# Dedicated runners per team

> Dedicated runners per team means each engineering team has its own isolated pool of CI runners, not shared with other teams.

Perspective: delivery
Source: https://visdom-maturity-matrix.virtuslab.com/guides/delivery/dedicated-runners-per-team

## What It Is

Dedicated runners per team means each engineering team has its own isolated pool of CI runners, not shared with other teams. When Team A pushes code, their jobs run on Team A's runners. When Team A's agents generate a burst of 30 CI jobs in an hour, those jobs saturate Team A's pool - not the organization-wide shared pool. Team B's developers continue to get immediate CI feedback, unaffected by Team A's load.

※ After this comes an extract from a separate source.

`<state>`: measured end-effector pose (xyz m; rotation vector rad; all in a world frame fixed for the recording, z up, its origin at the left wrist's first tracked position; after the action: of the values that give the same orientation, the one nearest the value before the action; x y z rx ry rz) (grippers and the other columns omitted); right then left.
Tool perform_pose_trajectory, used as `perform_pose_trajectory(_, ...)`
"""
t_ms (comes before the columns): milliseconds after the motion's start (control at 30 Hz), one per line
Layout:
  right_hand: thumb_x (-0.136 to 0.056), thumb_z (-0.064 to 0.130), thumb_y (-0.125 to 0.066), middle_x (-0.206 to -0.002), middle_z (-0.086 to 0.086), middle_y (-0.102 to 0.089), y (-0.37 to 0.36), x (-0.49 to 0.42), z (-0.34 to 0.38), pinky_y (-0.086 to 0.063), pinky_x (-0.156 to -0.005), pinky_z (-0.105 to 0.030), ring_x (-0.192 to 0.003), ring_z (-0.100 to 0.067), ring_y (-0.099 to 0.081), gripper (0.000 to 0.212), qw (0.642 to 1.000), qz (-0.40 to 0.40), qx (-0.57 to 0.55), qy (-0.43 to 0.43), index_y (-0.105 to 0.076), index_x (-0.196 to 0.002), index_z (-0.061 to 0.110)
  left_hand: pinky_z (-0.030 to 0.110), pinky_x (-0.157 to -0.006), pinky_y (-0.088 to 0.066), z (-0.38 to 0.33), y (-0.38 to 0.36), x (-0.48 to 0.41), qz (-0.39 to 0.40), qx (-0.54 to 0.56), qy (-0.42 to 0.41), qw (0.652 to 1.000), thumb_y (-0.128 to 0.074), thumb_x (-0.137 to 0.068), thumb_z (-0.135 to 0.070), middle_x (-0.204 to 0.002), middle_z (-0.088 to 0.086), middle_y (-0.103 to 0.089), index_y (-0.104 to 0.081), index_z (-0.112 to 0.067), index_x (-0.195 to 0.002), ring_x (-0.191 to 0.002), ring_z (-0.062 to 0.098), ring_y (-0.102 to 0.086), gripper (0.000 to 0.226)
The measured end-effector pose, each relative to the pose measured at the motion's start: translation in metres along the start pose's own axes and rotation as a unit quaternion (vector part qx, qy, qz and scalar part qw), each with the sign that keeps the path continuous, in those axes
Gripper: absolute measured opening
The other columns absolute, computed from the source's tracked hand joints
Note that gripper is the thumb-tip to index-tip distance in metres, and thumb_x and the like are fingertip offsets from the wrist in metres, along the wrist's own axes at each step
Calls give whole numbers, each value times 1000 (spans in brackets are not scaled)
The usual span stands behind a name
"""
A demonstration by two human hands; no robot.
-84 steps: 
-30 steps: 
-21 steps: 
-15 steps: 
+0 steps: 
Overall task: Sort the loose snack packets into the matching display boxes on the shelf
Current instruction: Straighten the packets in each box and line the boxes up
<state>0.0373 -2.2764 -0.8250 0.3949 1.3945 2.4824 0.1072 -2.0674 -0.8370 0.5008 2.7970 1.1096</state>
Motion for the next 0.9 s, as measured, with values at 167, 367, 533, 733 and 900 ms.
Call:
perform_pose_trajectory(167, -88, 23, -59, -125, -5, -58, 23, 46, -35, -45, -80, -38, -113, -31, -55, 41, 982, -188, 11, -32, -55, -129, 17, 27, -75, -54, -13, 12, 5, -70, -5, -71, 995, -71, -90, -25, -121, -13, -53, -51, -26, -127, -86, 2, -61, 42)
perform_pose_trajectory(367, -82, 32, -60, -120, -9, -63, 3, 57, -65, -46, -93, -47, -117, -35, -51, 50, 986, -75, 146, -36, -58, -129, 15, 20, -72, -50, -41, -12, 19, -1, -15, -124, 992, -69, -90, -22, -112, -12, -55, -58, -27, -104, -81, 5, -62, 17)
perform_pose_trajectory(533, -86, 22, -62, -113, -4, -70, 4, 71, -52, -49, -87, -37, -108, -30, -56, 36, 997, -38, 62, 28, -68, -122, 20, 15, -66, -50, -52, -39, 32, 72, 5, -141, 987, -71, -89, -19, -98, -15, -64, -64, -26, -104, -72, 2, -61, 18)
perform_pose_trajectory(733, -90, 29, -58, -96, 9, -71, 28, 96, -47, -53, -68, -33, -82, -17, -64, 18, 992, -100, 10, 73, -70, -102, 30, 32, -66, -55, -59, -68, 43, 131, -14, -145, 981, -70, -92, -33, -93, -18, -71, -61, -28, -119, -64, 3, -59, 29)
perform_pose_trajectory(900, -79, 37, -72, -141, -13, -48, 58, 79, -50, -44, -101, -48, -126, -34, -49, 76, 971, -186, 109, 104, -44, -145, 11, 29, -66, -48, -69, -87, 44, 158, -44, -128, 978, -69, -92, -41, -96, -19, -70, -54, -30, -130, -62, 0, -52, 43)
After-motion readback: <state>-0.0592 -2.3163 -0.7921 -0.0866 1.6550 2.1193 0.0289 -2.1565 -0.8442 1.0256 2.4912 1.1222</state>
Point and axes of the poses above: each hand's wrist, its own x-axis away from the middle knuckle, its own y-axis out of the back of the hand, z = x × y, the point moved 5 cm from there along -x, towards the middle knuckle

The technical implementation varies by platform. In GitHub Actions, this means registering self-hosted runners with team-specific labels (`runner: team-a`) and configuring team workflows to use those labels. In BuildKite, it means creating separate queues per team and assigning agents to team-specific queues. In CircleCI, it means using organization runner classes with team-specific resource class configurations. The operational model also varies: some organizations let teams manage their own runner pools, others have a platform team provision and manage pools on teams' behalf.

Beyond load isolation, dedicated runners enable per-team customization. Team A's runners can have pre-installed dependencies specific to Team A's services. Team B's runners can have a pre-warmed Docker cache for Team B's base images. A team with security requirements can run on runners with additional compliance controls. Shared runners must be configured for the lowest common denominator - or configured with a complex matrix that's hard to maintain. Dedicated runners can be configured precisely for each team's needs.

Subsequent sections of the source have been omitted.